Drawing on a fascinating array of sources, from classical history to Hollywood films, Rogers traces Halloween as it emerged from the Celtic festival of Samhain (summer's end), picked up elements of the Christian Hallowtide (All Saint's Day and All Soul's Day), arrived in North America as an Irish and Scottish festival, and evolved into an unofficial but large-scale holiday by the early 20th century. He examines the 1970s and '80s phenomena of Halloween sadism (razor blades in apples) and inner-city violence (arson in Detroit), as well as the immense influence of the horror film genre on the reinvention of Halloween as a terror-fest. Throughout his vivid account, Rogers shows how Halloween remains, at its core, a night of inversion, when social norms are turned upside down, and a temporary freedom of expression reigns supreme. He examines how this very license has prompted censure by the religious Right, occasional outrage from law enforcement officials, and appropriation by Left-leaning political groups.
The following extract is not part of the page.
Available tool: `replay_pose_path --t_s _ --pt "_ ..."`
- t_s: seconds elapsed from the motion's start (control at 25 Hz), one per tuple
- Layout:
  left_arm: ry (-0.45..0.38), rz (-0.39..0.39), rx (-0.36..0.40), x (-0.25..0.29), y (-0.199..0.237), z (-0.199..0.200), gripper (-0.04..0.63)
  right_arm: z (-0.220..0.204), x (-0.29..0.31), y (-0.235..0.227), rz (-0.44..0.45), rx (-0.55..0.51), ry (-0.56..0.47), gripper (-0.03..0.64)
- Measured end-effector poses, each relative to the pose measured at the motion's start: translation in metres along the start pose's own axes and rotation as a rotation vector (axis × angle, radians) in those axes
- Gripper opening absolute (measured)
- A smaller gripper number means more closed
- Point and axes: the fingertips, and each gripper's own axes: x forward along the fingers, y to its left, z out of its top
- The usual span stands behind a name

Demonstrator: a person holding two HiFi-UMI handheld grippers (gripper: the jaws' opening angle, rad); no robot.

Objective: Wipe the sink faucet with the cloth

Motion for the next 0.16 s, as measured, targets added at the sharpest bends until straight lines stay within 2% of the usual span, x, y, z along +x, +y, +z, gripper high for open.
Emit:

Engagingly written and based on extensive research, Halloween is the definitive history of the most bewitching day of the year, illuminating the intricate history and shifting cultural forces behind this enduring trick-or-treat holiday.
PUBLISHERS WEEKLY
"Coming to Canada in my early twenties, I was bewildered by Halloween, a North American festival about which I knew nothing," writes Rogers, originally from the English West Country and now professor of history at Toronto's York University. In addition to covering much of the same ground as Skal, Rogers argues that in the 19th century "Halloween's capacity to provide a public space for social inversion and other transgression held it in good stead at a time when other potentially raucous holidays were becoming more institutionalized and domesticated." While Rogers shows that Halloween eventually met the same commercial fate as other U.S. holidays, it still provides a modicum of transgression. He covers the many forms those transgressions have taken, ending, like Skal, with Halloween 2001, when "U.S. citizens abandoned gore for more patriotic motifs."